Concept & direction/ CHEANG Shu Lea
Production Team/ Escher TSAI, Monique CHIANG, CHEN Ping-Yi, TSAI Chi-Hung, HSIEH Che-Min, CHEN Mei-Hsuan
LAB as we know it - laboratory from laborare in Latin, a place to work with equipments, codes, programming and experiments. In the media art scenes, we have seen many incarnations of labs - the hard, the soft, the dry, the wet, the future, the post-future. We have sought collaboration of all sorts - the artists and the scientists, the hackers and the schemers, the welders and the wielders.
LAB as we don't know it - activated inter-spaces that defy binary codes while traversing between inside and outside, human and non-human, nature and un-nature, above and underground. In working the fields, tracking the wild, braving the water, breaking the ice, cultivating the microbe, fermenting the chaos, walking the people, talking the talks, LAB can no longer be simply GPS navigated and location identified as we dive into the unknown territories of inner and outer sphere.

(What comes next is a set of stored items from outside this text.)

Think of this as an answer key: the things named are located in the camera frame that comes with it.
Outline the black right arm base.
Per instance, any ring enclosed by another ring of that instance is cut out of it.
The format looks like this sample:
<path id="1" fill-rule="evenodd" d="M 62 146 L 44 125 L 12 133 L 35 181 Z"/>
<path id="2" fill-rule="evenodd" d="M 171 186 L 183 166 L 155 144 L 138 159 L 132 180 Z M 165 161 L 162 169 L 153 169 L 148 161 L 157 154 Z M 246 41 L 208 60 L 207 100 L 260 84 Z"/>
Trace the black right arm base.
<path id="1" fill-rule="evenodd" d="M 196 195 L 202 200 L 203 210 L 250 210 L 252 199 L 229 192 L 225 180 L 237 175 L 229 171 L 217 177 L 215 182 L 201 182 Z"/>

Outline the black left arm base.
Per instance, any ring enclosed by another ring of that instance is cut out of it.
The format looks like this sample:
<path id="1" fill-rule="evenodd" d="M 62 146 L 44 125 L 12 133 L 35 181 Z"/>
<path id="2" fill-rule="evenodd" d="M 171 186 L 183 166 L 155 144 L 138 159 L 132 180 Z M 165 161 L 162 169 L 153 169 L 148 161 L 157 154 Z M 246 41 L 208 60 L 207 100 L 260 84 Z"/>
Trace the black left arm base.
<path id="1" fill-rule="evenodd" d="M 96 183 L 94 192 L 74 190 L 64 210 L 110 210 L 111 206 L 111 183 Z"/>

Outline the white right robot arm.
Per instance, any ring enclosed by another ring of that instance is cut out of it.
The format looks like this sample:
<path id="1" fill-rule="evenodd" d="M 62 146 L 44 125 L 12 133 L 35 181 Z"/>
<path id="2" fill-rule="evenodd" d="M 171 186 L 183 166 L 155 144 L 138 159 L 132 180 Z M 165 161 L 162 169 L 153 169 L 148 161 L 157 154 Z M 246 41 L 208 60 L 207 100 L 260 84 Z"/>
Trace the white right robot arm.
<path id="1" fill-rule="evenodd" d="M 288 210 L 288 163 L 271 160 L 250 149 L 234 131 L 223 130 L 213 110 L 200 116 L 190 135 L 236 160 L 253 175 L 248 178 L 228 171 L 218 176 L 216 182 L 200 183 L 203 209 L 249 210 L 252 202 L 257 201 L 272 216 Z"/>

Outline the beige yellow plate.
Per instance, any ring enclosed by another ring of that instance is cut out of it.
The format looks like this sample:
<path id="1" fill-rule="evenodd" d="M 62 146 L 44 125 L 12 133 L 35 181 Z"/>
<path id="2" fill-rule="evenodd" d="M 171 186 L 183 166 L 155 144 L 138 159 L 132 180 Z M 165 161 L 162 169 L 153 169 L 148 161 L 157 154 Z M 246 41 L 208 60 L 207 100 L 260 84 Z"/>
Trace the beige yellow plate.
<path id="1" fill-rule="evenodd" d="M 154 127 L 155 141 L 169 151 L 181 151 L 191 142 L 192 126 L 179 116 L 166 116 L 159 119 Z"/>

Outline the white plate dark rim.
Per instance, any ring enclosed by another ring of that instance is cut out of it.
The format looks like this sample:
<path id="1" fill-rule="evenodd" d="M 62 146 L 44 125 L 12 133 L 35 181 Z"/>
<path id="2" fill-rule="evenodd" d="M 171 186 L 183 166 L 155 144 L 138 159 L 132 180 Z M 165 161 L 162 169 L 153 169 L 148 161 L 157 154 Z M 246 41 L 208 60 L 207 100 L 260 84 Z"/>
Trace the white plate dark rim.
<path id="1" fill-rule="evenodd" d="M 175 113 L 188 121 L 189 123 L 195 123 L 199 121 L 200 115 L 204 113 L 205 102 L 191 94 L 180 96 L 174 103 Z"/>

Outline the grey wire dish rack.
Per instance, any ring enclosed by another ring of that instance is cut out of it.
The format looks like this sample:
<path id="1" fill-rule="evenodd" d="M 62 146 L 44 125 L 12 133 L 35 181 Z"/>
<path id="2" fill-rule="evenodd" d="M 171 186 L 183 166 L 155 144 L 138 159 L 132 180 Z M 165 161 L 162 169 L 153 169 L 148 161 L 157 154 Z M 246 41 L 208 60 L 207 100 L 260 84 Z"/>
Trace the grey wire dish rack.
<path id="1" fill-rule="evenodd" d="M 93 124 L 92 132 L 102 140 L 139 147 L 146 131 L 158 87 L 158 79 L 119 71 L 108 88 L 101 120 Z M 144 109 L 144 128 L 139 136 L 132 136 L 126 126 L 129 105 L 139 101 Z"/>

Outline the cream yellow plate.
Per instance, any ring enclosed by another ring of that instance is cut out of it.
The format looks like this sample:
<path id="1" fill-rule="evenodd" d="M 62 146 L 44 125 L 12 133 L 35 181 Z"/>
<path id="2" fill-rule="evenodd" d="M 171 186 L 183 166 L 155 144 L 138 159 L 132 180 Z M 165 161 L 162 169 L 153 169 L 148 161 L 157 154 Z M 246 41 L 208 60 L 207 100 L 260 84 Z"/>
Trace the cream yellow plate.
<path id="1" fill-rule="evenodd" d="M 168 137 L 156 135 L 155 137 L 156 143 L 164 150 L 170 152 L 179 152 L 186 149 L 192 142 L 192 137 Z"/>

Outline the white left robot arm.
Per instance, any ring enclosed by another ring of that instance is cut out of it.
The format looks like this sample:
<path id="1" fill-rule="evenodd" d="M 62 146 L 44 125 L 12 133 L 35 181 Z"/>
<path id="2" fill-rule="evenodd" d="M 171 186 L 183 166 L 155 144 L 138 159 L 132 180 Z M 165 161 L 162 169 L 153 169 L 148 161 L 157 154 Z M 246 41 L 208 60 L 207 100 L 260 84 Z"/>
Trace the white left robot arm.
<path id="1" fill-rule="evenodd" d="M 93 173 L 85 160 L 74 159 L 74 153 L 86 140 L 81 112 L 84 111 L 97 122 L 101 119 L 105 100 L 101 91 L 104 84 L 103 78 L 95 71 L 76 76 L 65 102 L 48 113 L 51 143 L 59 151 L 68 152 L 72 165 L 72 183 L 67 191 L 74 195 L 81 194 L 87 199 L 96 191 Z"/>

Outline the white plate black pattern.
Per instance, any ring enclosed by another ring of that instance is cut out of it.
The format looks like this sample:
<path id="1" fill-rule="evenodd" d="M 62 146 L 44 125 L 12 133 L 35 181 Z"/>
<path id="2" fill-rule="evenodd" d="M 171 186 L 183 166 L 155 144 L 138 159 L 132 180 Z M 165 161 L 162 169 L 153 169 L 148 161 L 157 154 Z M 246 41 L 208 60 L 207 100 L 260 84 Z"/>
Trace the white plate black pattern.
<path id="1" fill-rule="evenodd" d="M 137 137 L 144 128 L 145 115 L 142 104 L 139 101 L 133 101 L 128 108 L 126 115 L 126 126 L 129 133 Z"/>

LAB KILL LAB proposes a lab concept that permits a well-defined working lab the possibility to be renewed, substituted, replaced, regenerated and retired as time progresses. Taking the approach of a 7-day multi-work-station camp-together, LAB KILL LAB situates non-conforming artists in collective work sessions and associates its development with deep-rooted local networks of activists, cultural workers, science labs and agro-bio-labs. Through the field-crossing collaboration, LAB KILL LAB is both ephemeral and durational in its seeding, hatching, breeding of a concept, a proposal, a project that remains ever-mutating and unfinished.
LAB KILL LAB acknowledges the following inspirations:
*FIELDS, initiated by Armin MEDOSCH with Rasa SMITE and Raitis SMITS of RiXC, Latvia, presents an inquiry into patterns of renewal and transition.
*FIELD NOTES by SOLU/BioArt Society is an art & science field laboratory at the Kilpisjärvi Biological Station in Lapland/Finland.
*Unfinished Lab presented by Pedro SOLER at STWST48x5, Stadtwerkstatt, Linz, Austria.
*Art Kill Art, a Paris-Berlin based label that promotes experimental audiovisual and sound art, explores the quality, complexity and limits of different media.
Work Plan:
5 work stations, each with core artists and collaborators, each with a specific thematic exploration - (1) PHYTOPIA (2) WATERIA (3) FORKING PIRAGENE (4) RICE ACADEMY Rice Bug Revolt (5) TECHNOIA
7 days of field/lab work with corresponding talks and collective performances.
(1) PHYTOPIA
PHYTOPIA sets up its work station to engage in concept of phytocracy, plant governance, prescribed by artist Špela Petrič in her work, Deep Phytocracy: Feral Songs (2018) and her subsequently published manifesto, Feral Phytocracy: Vegetal Apparitions for the 21st Century. Špela maps the structure of phytopolitics using recombinant, ethico-onto-epistemological, tools and offers “a critical pause to the seamlessly integrated assumptions about knowledge, relations and history we act within.”
Working towards further investigation of cross-species phytopolitics that include designing tools for field studies and devising participatory field work and performance in and out of the fields, PHYTOPIA work station plans two trajectories of walking, sensing the forest, respectively led by Ke-Ting Chen of採集人共作室 (collectors) at Pinglin and Dondon Houmwm from Tomong tribe in Hualien.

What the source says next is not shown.